• [Action item]:
Could you find every line in the records below that contains the word "tool" and copy it?

Supplied data Start Marker

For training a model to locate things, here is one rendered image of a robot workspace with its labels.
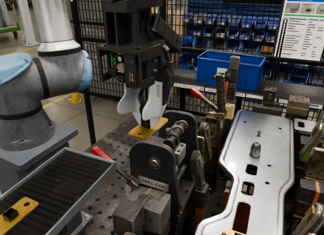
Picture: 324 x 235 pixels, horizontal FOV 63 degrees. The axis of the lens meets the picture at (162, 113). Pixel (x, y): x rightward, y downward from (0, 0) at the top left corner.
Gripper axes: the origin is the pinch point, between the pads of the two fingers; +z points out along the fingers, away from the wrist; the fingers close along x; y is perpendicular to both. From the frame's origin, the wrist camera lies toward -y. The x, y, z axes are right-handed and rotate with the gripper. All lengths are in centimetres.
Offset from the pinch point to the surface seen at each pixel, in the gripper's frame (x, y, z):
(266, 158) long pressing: 18, -41, 29
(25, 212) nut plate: -13.7, 17.9, 12.9
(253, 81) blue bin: 4, -87, 22
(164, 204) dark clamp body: 2.0, -2.0, 21.6
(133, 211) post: -1.4, 4.4, 19.3
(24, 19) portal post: -577, -389, 67
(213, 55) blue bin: -22, -103, 16
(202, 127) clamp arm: -1.2, -33.1, 19.3
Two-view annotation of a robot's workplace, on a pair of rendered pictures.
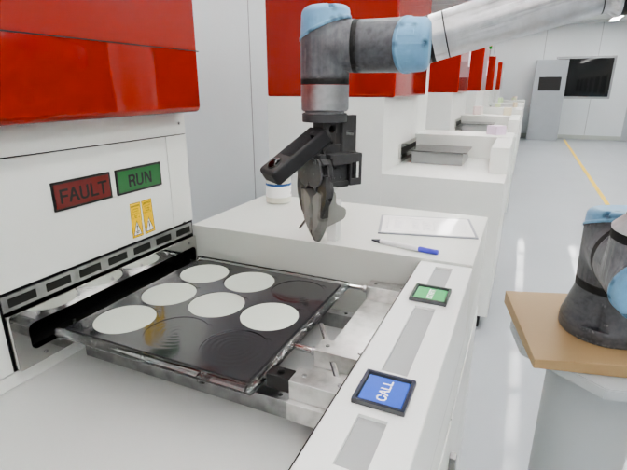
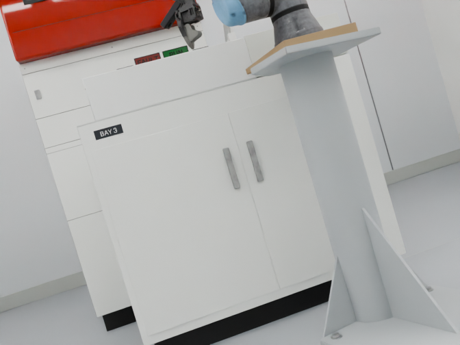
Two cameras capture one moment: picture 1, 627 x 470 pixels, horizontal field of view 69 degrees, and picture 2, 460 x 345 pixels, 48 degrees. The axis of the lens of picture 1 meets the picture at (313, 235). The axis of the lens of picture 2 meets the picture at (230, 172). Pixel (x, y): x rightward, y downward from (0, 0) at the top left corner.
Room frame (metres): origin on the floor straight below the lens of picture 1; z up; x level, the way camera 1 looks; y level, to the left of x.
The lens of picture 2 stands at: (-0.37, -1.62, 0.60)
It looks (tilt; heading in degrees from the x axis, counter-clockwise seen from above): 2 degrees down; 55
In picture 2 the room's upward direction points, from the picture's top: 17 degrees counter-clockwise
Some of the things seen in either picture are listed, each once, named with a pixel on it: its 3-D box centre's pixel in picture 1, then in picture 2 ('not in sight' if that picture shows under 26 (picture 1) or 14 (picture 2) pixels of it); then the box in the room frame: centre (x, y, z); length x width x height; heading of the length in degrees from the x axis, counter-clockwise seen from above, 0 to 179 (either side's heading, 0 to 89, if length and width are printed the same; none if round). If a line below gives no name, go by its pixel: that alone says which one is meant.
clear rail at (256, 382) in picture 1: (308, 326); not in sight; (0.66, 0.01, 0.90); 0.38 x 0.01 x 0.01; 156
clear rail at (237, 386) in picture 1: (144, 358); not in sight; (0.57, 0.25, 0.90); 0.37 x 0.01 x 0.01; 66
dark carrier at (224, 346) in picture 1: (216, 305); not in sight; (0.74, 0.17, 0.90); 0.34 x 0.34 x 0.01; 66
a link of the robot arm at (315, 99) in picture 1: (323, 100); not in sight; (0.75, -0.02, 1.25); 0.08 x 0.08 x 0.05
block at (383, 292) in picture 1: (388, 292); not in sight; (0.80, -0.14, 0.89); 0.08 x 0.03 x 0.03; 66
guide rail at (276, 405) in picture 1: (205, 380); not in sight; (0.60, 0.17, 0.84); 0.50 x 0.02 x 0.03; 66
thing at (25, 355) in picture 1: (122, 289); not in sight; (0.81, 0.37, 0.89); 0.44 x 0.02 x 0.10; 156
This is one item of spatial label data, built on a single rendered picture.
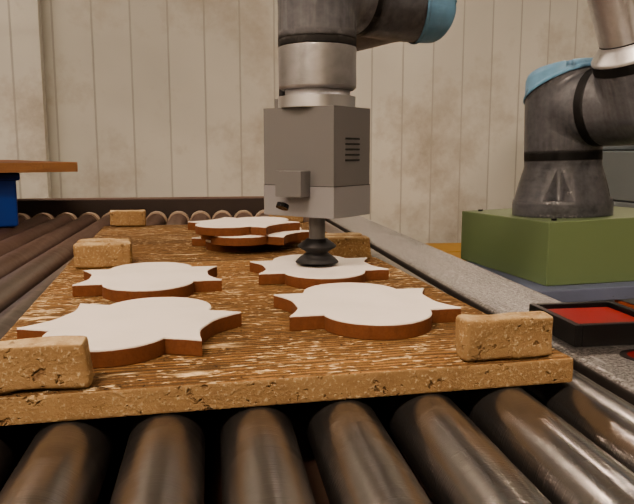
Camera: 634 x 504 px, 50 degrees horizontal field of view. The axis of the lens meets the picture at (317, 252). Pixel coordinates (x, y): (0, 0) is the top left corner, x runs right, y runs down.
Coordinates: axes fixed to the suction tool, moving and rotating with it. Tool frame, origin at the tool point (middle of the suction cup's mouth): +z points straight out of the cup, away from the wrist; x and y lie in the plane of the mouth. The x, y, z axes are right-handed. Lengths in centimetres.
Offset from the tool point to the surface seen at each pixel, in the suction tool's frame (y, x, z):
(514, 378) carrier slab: 26.3, -16.1, 2.4
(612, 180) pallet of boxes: -61, 388, 6
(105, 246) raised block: -20.6, -9.8, -1.0
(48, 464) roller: 13.0, -38.2, 3.0
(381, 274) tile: 6.5, 1.7, 0.9
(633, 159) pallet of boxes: -48, 378, -6
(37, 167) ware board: -76, 17, -8
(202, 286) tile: -3.3, -12.6, 0.9
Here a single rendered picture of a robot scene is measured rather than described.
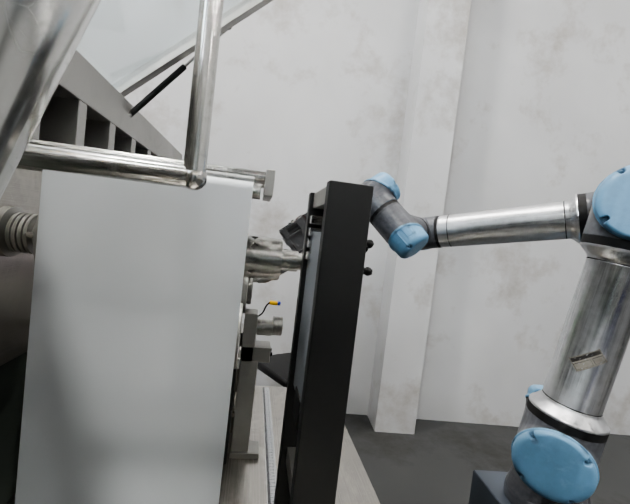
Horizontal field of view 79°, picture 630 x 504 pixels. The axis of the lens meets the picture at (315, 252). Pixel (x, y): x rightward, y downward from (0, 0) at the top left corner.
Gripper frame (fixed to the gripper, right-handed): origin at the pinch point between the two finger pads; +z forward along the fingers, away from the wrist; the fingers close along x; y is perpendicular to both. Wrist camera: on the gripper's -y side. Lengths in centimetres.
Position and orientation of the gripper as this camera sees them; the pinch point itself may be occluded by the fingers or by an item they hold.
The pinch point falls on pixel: (264, 280)
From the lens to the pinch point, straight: 83.5
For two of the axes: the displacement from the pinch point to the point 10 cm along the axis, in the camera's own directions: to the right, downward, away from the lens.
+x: 1.5, 0.6, -9.9
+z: -8.3, 5.6, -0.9
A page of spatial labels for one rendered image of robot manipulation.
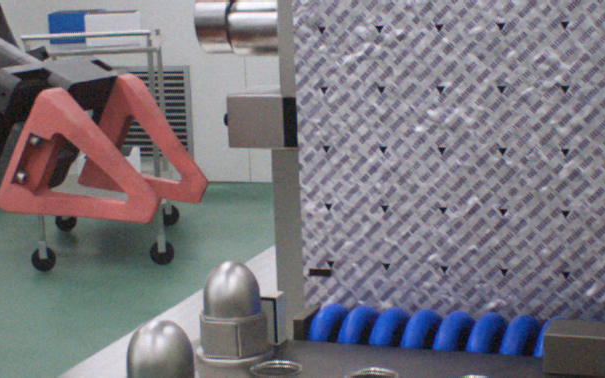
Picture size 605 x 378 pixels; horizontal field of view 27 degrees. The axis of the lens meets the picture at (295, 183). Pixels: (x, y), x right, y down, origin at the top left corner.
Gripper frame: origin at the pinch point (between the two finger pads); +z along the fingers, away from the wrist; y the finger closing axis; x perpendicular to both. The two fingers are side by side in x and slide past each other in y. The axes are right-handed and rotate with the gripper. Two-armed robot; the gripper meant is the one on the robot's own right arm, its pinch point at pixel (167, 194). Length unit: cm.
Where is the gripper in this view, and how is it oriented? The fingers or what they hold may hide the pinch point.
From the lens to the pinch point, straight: 67.8
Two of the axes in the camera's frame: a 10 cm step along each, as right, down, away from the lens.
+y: -3.5, 1.6, -9.2
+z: 8.5, 4.7, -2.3
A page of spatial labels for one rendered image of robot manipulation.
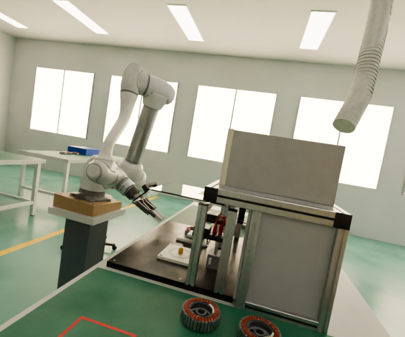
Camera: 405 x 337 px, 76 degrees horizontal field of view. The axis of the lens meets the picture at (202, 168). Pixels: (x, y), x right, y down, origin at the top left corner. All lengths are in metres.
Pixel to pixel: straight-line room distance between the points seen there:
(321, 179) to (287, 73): 5.17
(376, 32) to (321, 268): 2.05
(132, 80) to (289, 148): 0.97
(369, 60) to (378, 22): 0.31
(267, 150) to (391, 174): 5.41
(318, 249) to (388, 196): 5.43
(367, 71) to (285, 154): 1.59
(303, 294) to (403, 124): 5.62
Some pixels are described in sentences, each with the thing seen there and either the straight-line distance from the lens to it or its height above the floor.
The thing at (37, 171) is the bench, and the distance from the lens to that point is 3.96.
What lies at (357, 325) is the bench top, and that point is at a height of 0.75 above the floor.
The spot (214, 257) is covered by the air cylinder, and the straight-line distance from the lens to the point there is 1.09.
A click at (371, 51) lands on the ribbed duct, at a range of 2.53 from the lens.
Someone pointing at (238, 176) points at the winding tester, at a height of 1.16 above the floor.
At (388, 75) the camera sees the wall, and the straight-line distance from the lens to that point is 6.42.
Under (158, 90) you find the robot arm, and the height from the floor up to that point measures 1.52.
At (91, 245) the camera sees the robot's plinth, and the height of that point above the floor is 0.54.
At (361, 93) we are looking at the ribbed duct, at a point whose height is 1.82.
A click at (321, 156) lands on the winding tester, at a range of 0.95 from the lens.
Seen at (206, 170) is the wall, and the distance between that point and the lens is 5.90.
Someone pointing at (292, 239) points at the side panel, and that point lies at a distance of 0.87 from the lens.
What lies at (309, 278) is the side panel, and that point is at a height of 0.90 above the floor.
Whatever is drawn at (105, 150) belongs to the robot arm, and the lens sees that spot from 1.36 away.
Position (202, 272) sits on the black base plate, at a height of 0.77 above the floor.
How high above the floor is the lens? 1.24
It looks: 4 degrees down
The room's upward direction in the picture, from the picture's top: 9 degrees clockwise
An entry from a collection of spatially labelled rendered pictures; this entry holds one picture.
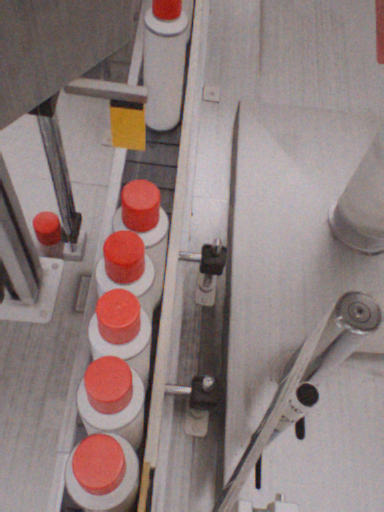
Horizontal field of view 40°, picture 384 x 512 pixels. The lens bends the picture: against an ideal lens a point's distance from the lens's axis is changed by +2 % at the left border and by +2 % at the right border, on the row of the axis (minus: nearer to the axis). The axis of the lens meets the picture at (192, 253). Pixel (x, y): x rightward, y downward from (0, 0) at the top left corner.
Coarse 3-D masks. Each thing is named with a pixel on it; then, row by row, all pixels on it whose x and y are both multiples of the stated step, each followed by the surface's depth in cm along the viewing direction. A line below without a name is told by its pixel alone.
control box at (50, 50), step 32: (0, 0) 17; (32, 0) 18; (64, 0) 19; (96, 0) 20; (128, 0) 22; (0, 32) 17; (32, 32) 18; (64, 32) 20; (96, 32) 21; (128, 32) 23; (0, 64) 18; (32, 64) 19; (64, 64) 21; (0, 96) 19; (32, 96) 20; (0, 128) 20
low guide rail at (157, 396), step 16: (192, 32) 80; (192, 48) 78; (192, 64) 76; (192, 80) 75; (192, 96) 73; (176, 192) 65; (176, 208) 64; (176, 224) 63; (176, 240) 62; (176, 256) 61; (160, 320) 57; (160, 336) 56; (160, 352) 55; (160, 368) 54; (160, 384) 53; (160, 400) 53; (160, 416) 52
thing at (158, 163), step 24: (192, 24) 86; (144, 144) 73; (168, 144) 74; (144, 168) 71; (168, 168) 71; (120, 192) 69; (168, 192) 69; (168, 216) 68; (168, 240) 66; (144, 408) 56; (144, 432) 54; (144, 456) 53; (72, 504) 51
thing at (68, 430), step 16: (144, 0) 75; (112, 176) 60; (112, 192) 59; (112, 208) 58; (96, 256) 55; (96, 288) 53; (96, 304) 52; (80, 336) 50; (80, 352) 50; (80, 368) 49; (64, 416) 47; (64, 432) 46; (64, 448) 45

Supplied data End Marker

• [Exercise response]:
Coordinates: axes fixed to the suction tool, moving and rotating with it. Tool frame, origin at the tool point (middle of the suction cup's mouth): +z points straight out of the cup, away from the wrist; x and y lie in the plane of the mouth. The x, y, z axes are right-handed. Lengths in centimetres.
Offset from the tool point to the surface seen at each pixel, in the suction tool's frame (y, x, z):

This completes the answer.